Does your family share a vision for the family wealth?
Families who develop a shared vision for wealth are generally much more successful than others at passing on the legacy for future generations. Every family member needs to recognise their role.
What are your ambitions and concerns for the family business?
The family business is frequently far more than a financial asset, but the objectives and benefits of ownership need to be defined and balanced against the risks.
Are there other assets which depend heavily on your personal expertise?
Many business owners make investments which depend heavily on their own expertise, contacts and influence. Passing on such assets requires particularly careful thought and preparation.
Is there an agreed framework for family decision making?
Successful management of collectively held assets usually requires collective decision making which is seen to be fair and to support agreed objectives and values.
How are you preparing those who will inherit?
As well as the upbringing, education, experience and confidence to take over, they each need to understand and accept their expectations and responsibilities.

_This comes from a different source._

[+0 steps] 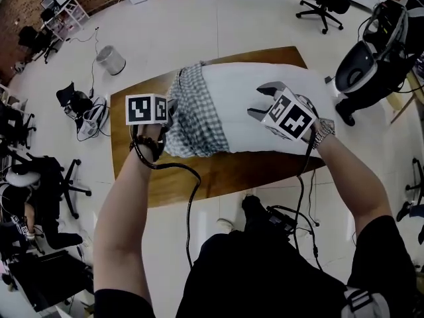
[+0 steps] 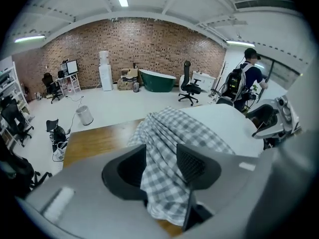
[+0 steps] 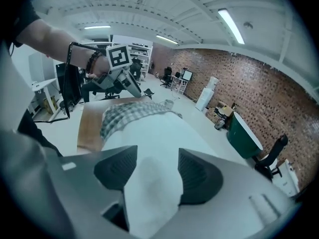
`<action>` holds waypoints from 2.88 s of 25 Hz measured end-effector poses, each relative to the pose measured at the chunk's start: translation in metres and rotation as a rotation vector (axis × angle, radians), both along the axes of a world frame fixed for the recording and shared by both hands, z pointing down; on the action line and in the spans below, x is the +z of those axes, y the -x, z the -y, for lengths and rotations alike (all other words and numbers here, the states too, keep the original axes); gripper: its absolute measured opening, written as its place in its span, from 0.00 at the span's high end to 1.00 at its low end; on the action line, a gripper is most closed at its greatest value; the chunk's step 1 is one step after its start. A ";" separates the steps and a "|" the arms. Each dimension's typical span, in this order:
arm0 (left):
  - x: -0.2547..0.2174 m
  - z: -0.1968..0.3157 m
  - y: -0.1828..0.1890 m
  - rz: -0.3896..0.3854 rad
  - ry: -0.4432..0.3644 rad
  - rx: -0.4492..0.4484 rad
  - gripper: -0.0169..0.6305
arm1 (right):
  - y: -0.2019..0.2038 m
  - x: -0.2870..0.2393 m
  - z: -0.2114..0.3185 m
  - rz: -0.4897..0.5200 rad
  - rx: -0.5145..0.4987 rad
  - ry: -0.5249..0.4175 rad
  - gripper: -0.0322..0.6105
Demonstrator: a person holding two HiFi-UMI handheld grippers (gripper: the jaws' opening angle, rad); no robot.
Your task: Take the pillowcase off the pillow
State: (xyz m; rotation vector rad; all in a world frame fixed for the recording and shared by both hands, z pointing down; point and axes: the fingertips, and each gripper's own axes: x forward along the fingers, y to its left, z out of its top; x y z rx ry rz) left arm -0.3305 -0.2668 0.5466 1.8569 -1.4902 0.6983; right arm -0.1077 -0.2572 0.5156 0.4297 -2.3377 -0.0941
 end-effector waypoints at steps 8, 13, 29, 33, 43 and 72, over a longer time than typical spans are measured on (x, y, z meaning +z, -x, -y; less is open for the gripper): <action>0.011 -0.061 -0.028 -0.117 -0.003 0.009 0.65 | 0.025 0.015 -0.055 -0.059 -0.061 -0.042 0.51; 0.036 -0.094 -0.041 -0.139 -0.002 0.006 0.61 | 0.027 0.045 -0.072 -0.141 -0.075 -0.181 0.48; 0.104 -0.077 -0.047 -0.152 0.063 -0.140 0.53 | 0.044 0.117 -0.029 -0.442 -0.108 -0.624 0.53; 0.111 -0.090 -0.043 -0.091 0.067 -0.131 0.72 | 0.032 0.116 -0.035 -0.423 -0.074 -0.665 0.82; 0.085 -0.107 -0.024 -0.043 0.007 -0.181 0.89 | -0.012 0.092 -0.042 -0.354 -0.048 -0.680 0.92; 0.043 -0.199 0.075 0.102 -0.072 -0.328 0.69 | -0.051 0.031 -0.170 -0.365 -0.073 -0.338 0.55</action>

Have you discussed the practicalities of the transition?
It is usually advisable for the next generation to understand what is expected of them well in advance, and to be involved in developing a joint plan for the transition.
What values do you want to instil in future generations?
Whilst allowing individuals full scope for individual fulfilment, most families want to pass on a collective culture and values, which guide family decisions.
Do you want your wealth to promote good causes?
It is common for families to set up philanthropic foundations to support their preferred causes, but also as a means of passing on family values and encouraging family members to work together towards a common purpose.
What are the risks to your family and your family’s long-term wealth?
Identifying and prioritising the key risks to long-term wealth preservation can be an illuminating and valuable exercise. The biggest risks are not always the most obvious ones.